_Action item_.
Look through the data below and extract, unchanged, the lines from the one that contains "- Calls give" to the one that contains "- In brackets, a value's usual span", both included.

_Data excerpt_.
=-=-=
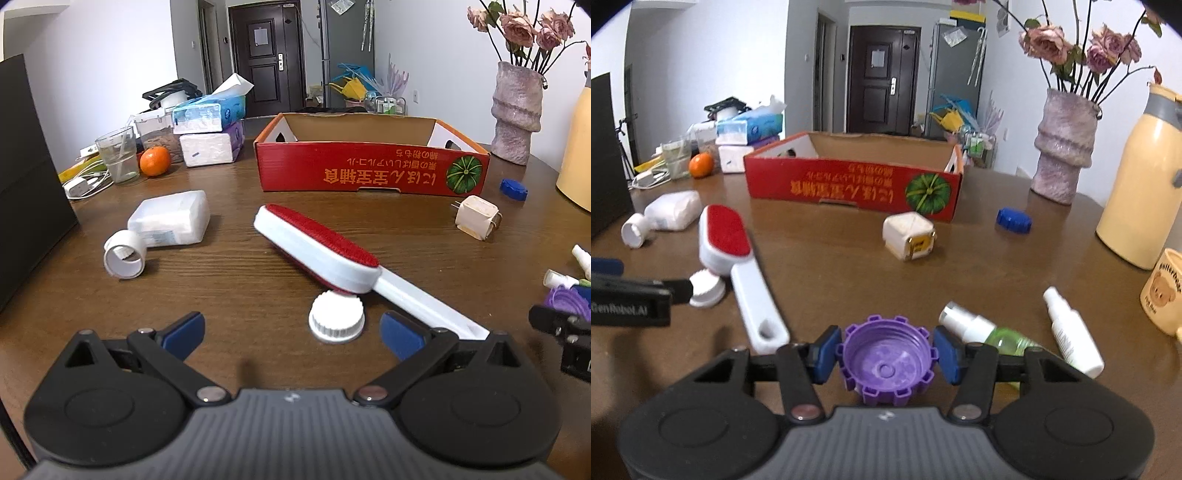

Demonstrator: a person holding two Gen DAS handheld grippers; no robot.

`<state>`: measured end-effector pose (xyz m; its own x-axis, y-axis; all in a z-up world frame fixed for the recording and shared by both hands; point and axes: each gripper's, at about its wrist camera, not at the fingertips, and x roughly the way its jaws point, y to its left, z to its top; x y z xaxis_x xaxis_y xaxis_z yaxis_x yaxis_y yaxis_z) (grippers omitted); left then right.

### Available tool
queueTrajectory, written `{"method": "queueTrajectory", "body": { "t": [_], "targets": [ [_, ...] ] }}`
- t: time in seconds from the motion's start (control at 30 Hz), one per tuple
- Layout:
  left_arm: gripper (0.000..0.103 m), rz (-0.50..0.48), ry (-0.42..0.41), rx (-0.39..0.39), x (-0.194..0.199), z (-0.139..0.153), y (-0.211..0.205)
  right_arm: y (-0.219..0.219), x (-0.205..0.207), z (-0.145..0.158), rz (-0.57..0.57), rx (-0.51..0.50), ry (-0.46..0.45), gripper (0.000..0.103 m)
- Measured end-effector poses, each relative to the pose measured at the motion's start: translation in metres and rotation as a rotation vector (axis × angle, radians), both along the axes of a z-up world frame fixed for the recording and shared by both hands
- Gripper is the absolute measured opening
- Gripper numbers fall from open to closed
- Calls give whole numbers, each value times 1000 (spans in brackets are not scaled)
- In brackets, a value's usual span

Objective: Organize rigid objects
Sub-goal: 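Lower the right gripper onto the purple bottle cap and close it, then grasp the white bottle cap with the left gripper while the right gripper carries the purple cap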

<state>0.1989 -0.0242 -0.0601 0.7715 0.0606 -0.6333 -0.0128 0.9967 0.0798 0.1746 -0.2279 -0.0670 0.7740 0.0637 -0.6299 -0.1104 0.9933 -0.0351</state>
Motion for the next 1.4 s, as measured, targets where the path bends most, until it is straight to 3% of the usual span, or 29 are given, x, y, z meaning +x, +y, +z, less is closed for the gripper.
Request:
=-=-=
_Answer space_.
- Calls give whole numbers, each value times 1000 (spans in brackets are not scaled)
- In brackets, a value's usual span

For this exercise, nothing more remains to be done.